**WHAT YOU SHOULD DO:**
Write out the data again in full, keeping every character the same.

**GIVEN INFORMATION:**
****

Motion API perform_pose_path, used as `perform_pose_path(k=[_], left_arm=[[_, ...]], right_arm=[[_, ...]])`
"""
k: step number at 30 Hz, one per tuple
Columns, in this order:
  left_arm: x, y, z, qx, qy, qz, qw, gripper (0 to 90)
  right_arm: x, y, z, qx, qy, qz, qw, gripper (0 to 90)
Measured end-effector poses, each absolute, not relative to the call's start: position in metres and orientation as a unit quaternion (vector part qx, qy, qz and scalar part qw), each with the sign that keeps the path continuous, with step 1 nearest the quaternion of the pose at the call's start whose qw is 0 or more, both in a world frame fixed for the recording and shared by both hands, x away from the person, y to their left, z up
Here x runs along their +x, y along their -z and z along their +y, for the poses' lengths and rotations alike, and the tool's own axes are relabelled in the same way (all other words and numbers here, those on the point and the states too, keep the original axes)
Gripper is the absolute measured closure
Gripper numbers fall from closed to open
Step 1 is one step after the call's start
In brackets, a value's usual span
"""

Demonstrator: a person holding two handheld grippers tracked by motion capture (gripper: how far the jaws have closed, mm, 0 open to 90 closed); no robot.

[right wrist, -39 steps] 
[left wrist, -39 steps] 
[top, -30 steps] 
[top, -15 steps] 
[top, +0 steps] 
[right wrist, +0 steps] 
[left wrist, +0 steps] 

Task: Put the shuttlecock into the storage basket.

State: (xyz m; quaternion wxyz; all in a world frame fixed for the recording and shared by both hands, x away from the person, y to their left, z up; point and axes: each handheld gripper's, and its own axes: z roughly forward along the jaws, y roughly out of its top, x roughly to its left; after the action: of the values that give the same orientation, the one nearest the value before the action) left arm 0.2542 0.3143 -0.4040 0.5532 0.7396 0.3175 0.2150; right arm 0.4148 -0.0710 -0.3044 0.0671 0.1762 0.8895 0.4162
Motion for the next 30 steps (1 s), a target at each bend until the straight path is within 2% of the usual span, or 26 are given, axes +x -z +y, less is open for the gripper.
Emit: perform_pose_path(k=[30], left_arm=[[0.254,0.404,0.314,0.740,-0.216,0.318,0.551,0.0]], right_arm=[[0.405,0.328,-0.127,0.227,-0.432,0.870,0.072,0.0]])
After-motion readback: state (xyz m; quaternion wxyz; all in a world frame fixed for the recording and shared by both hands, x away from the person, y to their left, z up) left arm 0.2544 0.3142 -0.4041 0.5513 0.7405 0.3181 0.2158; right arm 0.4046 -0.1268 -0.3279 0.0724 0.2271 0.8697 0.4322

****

**FINAL ANSWER:**
Motion API perform_pose_path, used as `perform_pose_path(k=[_], left_arm=[[_, ...]], right_arm=[[_, ...]])`
"""
k: step number at 30 Hz, one per tuple
Columns, in this order:
  left_arm: x, y, z, qx, qy, qz, qw, gripper (0 to 90)
  right_arm: x, y, z, qx, qy, qz, qw, gripper (0 to 90)
Measured end-effector poses, each absolute, not relative to the call's start: position in metres and orientation as a unit quaternion (vector part qx, qy, qz and scalar part qw), each with the sign that keeps the path continuous, with step 1 nearest the quaternion of the pose at the call's start whose qw is 0 or more, both in a world frame fixed for the recording and shared by both hands, x away from the person, y to their left, z up
Here x runs along their +x, y along their -z and z along their +y, for the poses' lengths and rotations alike, and the tool's own axes are relabelled in the same way (all other words and numbers here, those on the point and the states too, keep the original axes)
Gripper is the absolute measured closure
Gripper numbers fall from closed to open
Step 1 is one step after the call's start
In brackets, a value's usual span
"""

Demonstrator: a person holding two handheld grippers tracked by motion capture (gripper: how far the jaws have closed, mm, 0 open to 90 closed); no robot.

[right wrist, -39 steps] 
[left wrist, -39 steps] 
[top, -30 steps] 
[top, -15 steps] 
[top, +0 steps] 
[right wrist, +0 steps] 
[left wrist, +0 steps] 

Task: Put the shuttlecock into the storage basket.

State: (xyz m; quaternion wxyz; all in a world frame fixed for the recording and shared by both hands, x away from the person, y to their left, z up; point and axes: each handheld gripper's, and its own axes: z roughly forward along the jaws, y roughly out of its top, x roughly to its left; after the action: of the values that give the same orientation, the one nearest the value before the action) left arm 0.2542 0.3143 -0.4040 0.5532 0.7396 0.3175 0.2150; right arm 0.4148 -0.0710 -0.3044 0.0671 0.1762 0.8895 0.4162
Motion for the next 30 steps (1 s), a target at each bend until the straight path is within 2% of the usual span, or 26 are given, axes +x -z +y, less is open for the gripper.
Emit: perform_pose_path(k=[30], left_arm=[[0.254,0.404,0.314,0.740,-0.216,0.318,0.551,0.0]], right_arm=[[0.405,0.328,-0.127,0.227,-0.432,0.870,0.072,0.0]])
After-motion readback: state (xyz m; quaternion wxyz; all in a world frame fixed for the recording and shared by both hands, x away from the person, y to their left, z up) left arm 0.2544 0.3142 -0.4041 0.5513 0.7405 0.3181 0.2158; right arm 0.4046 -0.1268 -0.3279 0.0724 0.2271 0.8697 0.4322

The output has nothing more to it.